Paralelos Dulces: El Arte del Pastel y la Repostería
La conexión entre el lápiz pastel y nuestros postres va más allá de un simple nombre compartido. Las técnicas, los conceptos y las sensaciones son sorprendentemente similares. Ambos son mundos donde el color, la textura y la superposición de capas son fundamentales para el resultado final. Veamos algunos paralelos fascinantes:
| Característica | Lápiz Pastel (Arte) | Repostería (Tortas) |
|---|---|---|
| El Lienzo / La Base | Papel de distintos gramajes y texturas. | Bizcocho, galleta, tarta. La base sobre la que se construye el arte. |
| Medio Cremoso | Pastel al óleo, con su textura densa y untuosa. | Buttercream, ganache, frosting. Se aplica con espátula para cubrir y texturizar. |
| Medio Seco / Polvo | Pastel seco, que libera un polvo fino y aterciopelado. | Azúcar glas, cacao en polvo, polvos de nácar comestibles.
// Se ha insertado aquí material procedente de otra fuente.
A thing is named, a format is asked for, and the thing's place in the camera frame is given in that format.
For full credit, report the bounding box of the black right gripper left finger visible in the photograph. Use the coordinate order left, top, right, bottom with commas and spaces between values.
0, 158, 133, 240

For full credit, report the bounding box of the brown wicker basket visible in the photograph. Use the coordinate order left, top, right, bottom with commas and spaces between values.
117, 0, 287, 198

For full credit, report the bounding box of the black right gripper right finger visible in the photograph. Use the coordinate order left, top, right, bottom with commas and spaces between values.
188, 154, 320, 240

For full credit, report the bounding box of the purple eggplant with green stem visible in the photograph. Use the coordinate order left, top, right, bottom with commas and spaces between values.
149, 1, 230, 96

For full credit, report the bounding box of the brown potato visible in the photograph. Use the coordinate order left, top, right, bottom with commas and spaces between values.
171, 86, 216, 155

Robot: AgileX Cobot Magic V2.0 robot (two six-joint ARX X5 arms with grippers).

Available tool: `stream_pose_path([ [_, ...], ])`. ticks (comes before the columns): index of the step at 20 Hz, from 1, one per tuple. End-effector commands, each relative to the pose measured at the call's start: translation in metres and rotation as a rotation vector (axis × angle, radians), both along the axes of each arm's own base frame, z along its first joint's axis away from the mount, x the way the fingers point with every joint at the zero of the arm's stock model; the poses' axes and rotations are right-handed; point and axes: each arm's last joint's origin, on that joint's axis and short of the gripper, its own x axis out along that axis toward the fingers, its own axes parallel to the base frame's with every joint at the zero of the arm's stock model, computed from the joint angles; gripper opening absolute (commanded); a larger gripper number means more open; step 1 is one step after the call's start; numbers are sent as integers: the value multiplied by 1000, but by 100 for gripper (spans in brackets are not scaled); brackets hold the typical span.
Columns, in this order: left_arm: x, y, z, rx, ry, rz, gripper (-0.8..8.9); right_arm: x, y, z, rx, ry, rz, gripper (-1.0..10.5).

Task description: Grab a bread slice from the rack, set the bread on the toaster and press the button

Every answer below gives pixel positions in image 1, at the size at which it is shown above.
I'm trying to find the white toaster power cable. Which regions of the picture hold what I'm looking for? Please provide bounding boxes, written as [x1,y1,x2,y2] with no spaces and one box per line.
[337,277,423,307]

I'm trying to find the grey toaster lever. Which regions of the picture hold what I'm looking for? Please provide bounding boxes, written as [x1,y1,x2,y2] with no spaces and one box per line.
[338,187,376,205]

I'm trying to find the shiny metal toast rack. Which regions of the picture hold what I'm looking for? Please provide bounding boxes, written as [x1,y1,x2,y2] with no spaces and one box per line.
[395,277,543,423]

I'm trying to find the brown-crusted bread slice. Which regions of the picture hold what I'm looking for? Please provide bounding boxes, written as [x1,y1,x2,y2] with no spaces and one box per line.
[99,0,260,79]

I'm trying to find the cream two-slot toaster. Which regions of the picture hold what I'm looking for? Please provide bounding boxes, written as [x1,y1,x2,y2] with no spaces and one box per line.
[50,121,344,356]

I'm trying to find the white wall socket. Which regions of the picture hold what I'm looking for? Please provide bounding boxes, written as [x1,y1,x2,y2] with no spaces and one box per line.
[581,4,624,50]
Se usan para acabados y matices. |
| Técnica de Mezcla | Esfumar con los dedos o difuminos para crear transiciones de color suaves. | Crear degradados (ombré) con buttercream de distintos tonos usando una espátula o rasqueta. |
| Creación de Textura | Técnica de raspado (esgrafiado) sobre capas de pastel al óleo para revelar colores inferiores. | Uso de espátulas, peines decorativos o duyas para crear patrones y texturas en el glaseado. |
Preguntas Frecuentes (FAQ)
¿Quién inventó entonces el lápiz pastel?
No hay un único inventor. Fue una evolución. Podemos decir que los artistas del Renacimiento como Da Vinci fueron los pioneros en su uso rudimentario. Sin embargo, la empresa japonesa Sakura Cray-Pas, fundada por Rinzo Satake y Shuki Sasaki, fue la que inventó y popularizó la fórmula moderna del pastel al óleo en 1924.
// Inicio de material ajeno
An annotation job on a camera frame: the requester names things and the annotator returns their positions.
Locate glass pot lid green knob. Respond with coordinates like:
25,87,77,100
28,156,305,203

¿Cuál es la diferencia principal entre pastel al óleo y pastel seco?
La diferencia clave es el aglutinante. El pastel al óleo usa cera y aceite, dándole una textura cremosa similar al buttercream que no genera polvo. El pastel seco usa una goma, lo que lo hace quebradizo y polvoriento, como el azúcar glas, ideal para difuminar.
¿Por qué se llama "pastel"?
El nombre proviene de la palabra italiana "pastello", que significa "pasta pequeña". Se refiere a la pasta que se formaba al mezclar el pigmento en polvo con el aglutinante. Es la misma raíz que usamos para la "masa" o "pasta" de nuestros bizcochos y postres.
¿Puedo usar lápices pastel para decorar tortas de verdad?
¡NO, ABSOLUTAMENTE NO! Esta es una pregunta crucial. Los lápices pastel son materiales de arte y contienen pigmentos y aglutinantes que no son comestibles y pueden ser tóxicos. Nunca deben usarse sobre alimentos. Para decorar tus creaciones, utiliza siempre productos diseñados para uso culinario, como colorantes alimentarios en gel, lápices de tinta comestible o polvos y brillos comestibles.
La próxima vez que estés frente a una torta, alisando el buttercream con una espátula o espolvoreando un poco de cacao en polvo, recuerda esta historia. Recuerda que no solo estás horneando, estás creando arte. Estás utilizando técnicas que, en esencia, son las mismas que usaron los grandes maestros del arte. El viaje del lápiz pastel, desde los talleres del Renacimiento hasta las manos de Picasso, nos demuestra que la creatividad no tiene fronteras y que un "pastel" puede ser, al mismo tiempo, una obra de arte para el paladar y para la vista.